When a senior lawyer decamps for a new firm and takes a junior colleague along, the management at the original firm sometimes gets salty. Christopher Sweeney, the CEO of ZSA Legal Recruitment, often reminds partners who quit their firm to read their partnership agreement closely. Buried in the fine print, they just might find an anti-poaching clause, which forbids them from actively recruiting colleagues to work in their new office.
Of course, there’s nothing stopping a junior colleague from seeking to work alongside a former mentor. And if the mentor is happy with this turn of events and had been hoping it would come to pass? Well, there’s no law against happiness. “What you can’t do,” says Sweeney, “is go around to your colleagues at Firm A saying, ‘Hey, I’m moving over to Firm B. Do you want to come with me?’”
In the past, most firms haven’t bothered to enforce anti-poaching clauses for fear of seeming petty. But recently, they’ve become more aggressive, sometimes withholding a partner’s capital contribution and bonus pay as a means of punishing a perceived act of poaching. Occasionally, such disputes wind up in court.

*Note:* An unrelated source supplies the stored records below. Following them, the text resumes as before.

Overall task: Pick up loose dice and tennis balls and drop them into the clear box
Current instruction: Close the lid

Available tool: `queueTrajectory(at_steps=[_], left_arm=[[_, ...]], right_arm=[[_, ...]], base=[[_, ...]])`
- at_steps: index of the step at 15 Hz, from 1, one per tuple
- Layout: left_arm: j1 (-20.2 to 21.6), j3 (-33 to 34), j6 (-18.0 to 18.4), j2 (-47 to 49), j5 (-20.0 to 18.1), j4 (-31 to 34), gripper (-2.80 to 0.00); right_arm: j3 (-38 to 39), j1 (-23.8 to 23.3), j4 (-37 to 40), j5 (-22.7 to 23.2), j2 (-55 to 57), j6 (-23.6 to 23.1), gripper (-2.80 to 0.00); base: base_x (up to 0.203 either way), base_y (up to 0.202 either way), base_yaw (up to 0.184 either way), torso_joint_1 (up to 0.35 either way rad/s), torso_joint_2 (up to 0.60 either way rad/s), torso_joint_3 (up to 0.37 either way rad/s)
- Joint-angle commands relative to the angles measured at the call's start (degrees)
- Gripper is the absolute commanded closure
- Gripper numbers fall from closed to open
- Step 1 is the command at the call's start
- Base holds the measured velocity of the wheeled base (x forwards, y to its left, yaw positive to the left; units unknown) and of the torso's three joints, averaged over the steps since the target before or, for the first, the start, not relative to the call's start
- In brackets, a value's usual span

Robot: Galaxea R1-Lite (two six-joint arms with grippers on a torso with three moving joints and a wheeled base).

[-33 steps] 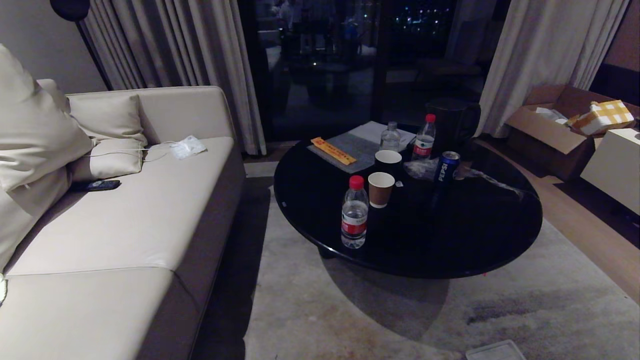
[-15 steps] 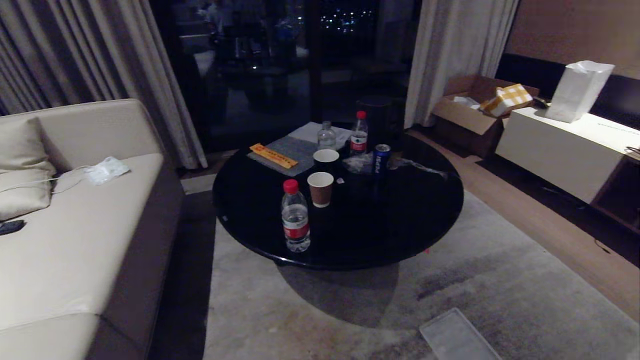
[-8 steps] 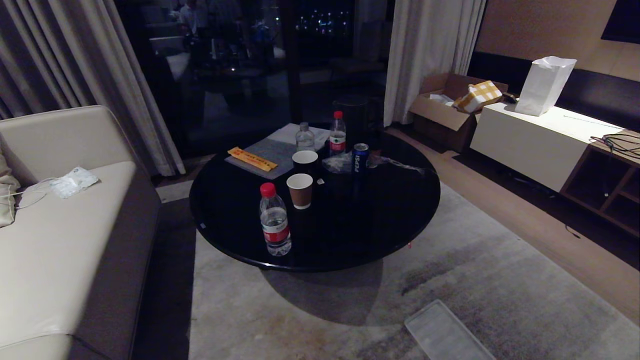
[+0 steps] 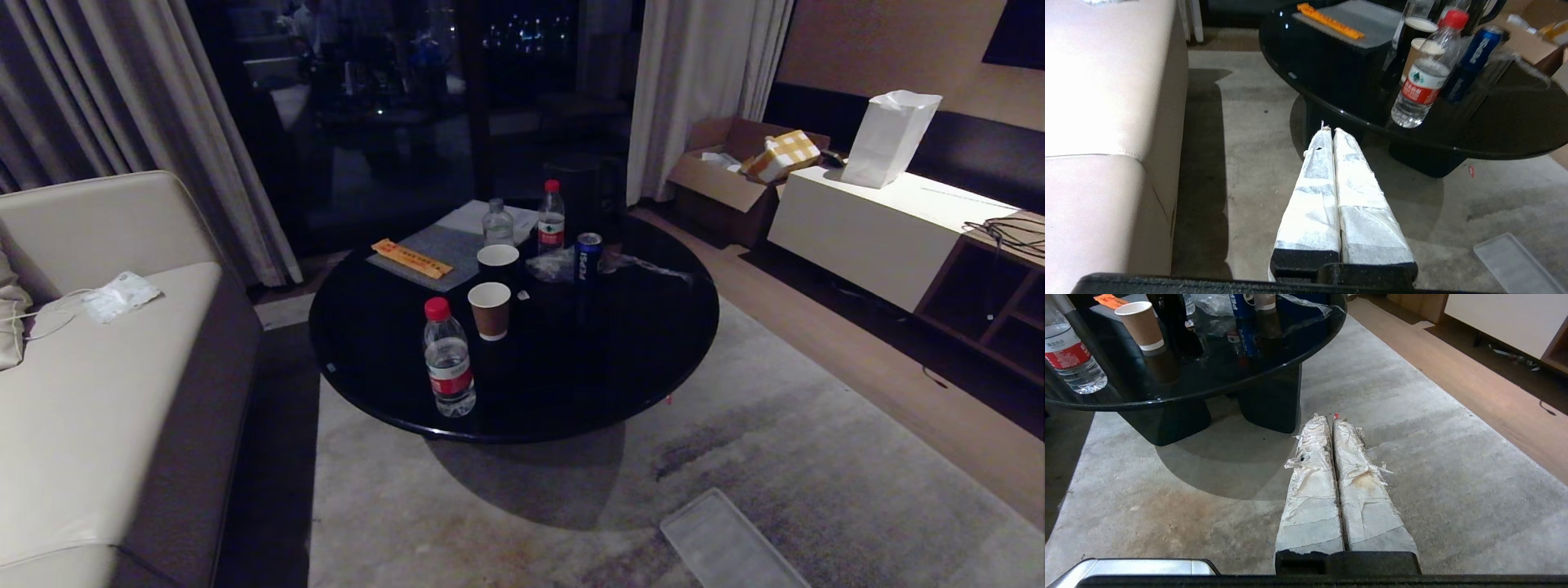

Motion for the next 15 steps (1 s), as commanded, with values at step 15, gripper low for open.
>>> queueTrajectory(at_steps=[15], left_arm=[[0.0,0.0,-0.1,0.0,0.0,0.0,0.00]], right_arm=[[0.0,0.0,0.0,0.0,0.1,0.0,0.00]], base=[[0.000,0.000,0.000,0.003,0.00,-0.188]])
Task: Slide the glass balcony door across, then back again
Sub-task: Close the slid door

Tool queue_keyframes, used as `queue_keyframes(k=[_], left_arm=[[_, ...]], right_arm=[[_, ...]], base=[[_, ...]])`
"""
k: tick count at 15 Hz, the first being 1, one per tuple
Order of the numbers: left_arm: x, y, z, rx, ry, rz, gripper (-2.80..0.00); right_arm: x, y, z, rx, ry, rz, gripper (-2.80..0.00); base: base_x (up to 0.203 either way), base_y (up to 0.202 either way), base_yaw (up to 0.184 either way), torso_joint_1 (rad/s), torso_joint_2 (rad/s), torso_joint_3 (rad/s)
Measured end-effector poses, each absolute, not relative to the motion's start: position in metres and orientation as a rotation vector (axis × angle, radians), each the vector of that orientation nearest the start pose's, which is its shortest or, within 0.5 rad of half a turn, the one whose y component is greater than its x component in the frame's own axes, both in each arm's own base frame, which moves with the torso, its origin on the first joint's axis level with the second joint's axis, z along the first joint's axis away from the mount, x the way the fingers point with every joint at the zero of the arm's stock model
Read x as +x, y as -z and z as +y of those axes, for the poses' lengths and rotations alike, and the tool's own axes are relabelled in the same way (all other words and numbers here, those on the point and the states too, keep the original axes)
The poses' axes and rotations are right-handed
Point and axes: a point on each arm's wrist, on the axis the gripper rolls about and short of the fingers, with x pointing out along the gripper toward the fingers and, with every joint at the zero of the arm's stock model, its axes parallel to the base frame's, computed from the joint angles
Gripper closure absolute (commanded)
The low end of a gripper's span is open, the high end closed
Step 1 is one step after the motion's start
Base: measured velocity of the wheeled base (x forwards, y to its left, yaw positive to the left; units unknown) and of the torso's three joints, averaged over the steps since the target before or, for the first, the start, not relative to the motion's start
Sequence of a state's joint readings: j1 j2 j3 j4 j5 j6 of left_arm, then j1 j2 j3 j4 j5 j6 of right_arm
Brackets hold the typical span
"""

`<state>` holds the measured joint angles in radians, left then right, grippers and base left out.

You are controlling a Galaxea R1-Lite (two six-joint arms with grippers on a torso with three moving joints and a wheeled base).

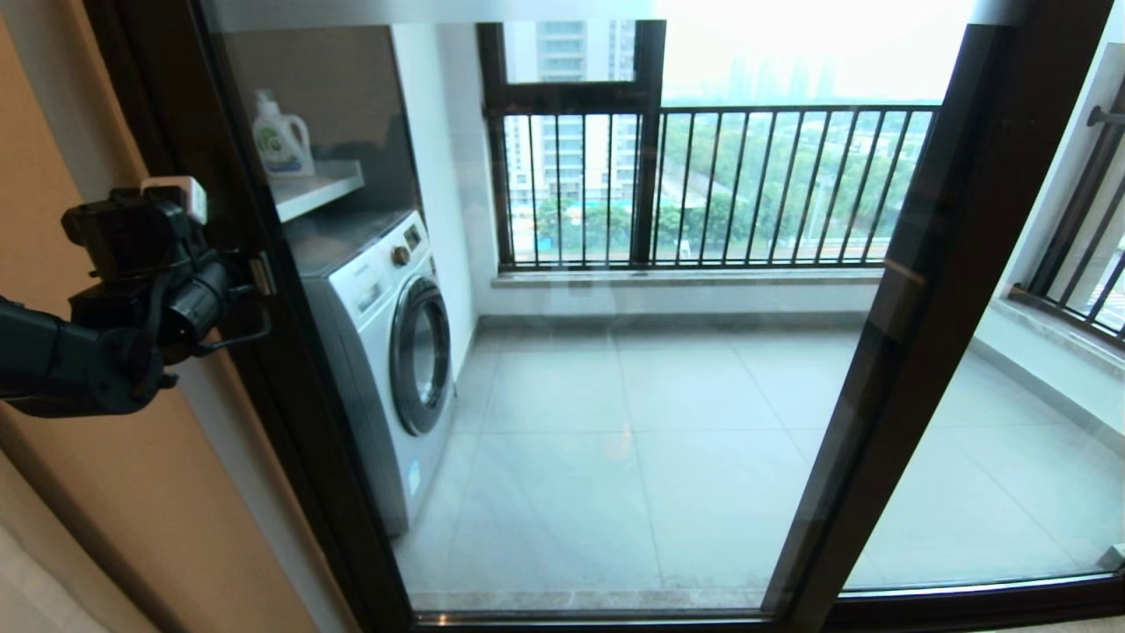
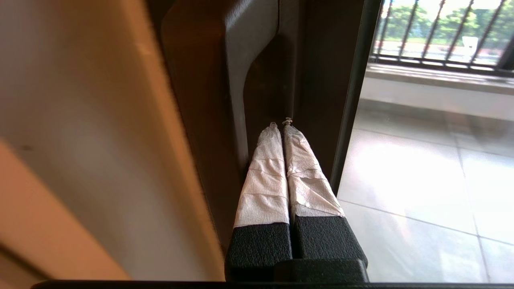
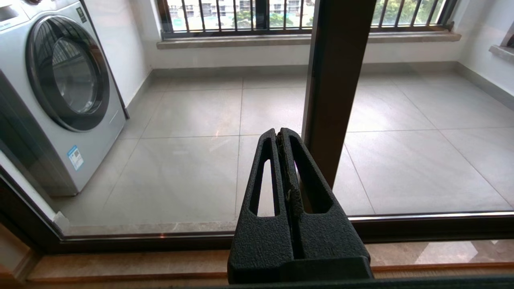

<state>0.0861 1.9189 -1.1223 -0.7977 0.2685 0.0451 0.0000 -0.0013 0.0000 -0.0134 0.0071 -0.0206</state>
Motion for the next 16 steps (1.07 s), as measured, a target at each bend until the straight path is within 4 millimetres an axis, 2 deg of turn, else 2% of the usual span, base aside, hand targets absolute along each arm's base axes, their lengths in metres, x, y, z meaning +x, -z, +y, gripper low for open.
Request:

So what should senior lawyers do if they’re hoping to reunite with a mentee but don’t want to run afoul of an anti-poaching clause? First, they should observe the distinction between approving of a hire and actively facilitating it. If a mentee expresses an interest in working with them, they shouldn’t promise a position, but they might subtly remind her of her democratic right to apply for any job she’d like. The trick, says Sweeney, is to speak judiciously. “And be very careful about what you put in writing.”